Resurrect the best of British
Last updated 11:47, Wednesday, 24 September 2008
I was interested to read about a modern-day twist on the body-snatchers of the 19th century ne’er do wells who would dig up freshly-buried corpses for doctors to use in experiments and anatomy demonstrations.
It seems scientists have been given permission to dig up the body of a Yorkshire landowner who died almost 90 years ago in the hope that it will help them combat a future flu epidemic.
Sir Mark Sykes died in France in 1919 from Spanish flu.
He was buried in a lead coffin which boffins hope may have helped preserve the virus enough to reconstruct its DNA, which could have a similar structure to modern-day bird flu.

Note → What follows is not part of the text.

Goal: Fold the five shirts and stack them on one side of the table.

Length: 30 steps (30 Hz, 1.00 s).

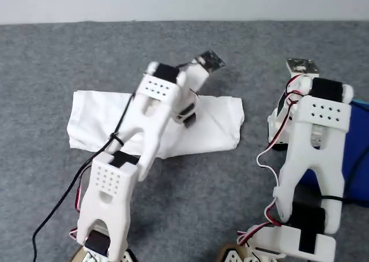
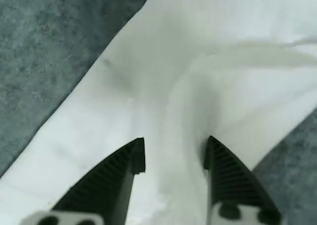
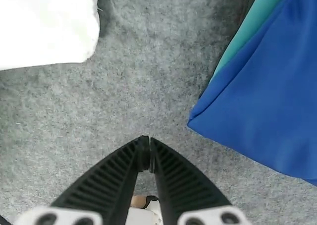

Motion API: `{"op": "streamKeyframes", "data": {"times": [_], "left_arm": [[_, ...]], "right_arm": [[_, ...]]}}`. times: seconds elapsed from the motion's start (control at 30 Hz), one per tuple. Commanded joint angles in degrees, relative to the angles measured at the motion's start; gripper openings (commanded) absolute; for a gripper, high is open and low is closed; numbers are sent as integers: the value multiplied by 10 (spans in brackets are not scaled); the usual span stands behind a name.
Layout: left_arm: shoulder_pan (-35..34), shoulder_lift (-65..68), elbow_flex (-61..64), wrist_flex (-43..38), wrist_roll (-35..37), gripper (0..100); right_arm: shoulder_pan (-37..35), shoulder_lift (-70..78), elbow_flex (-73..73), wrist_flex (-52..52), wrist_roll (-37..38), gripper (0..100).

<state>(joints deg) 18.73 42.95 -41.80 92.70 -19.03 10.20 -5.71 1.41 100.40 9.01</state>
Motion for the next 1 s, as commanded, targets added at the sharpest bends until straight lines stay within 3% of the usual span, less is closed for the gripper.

The landowner died during the Spanish flu epidemic which killed more than 50 million people when it tok hold at the end of the First World War.
It might not work, it might be impossible to untangle the DNA, but it seems to be a great piece of lateral thinking by the scientists involved.
It certainly fills me with more hope and excitement than the recent ‘God’s particle’ experiment involving the billion-pound Large Hadron Collider which suddenly made ironing seem exciting.
But this scheme could open up a whole new branch of science and medicine, where we go back to the late, greats and use their DNA in much the same way that we use brain-boosting pills and vitamins.
At the risk of turning our great nation into a country of forensic molehills, could we not dig up a few more bodies to provide cures and fixes and possibly even improvements for the human race?
Politicians could be given a cocktail of Churchill, Gladstone and Bevan.
Scientists could be given a dose of Isaac Newton or Alan Turing, thinkers and commentators could take a swig of Thomas Paine or William Wilberforce for common sense and insight.
And everyone should be entitled to Eric Morecambe and Spike Milligan for their funnybones.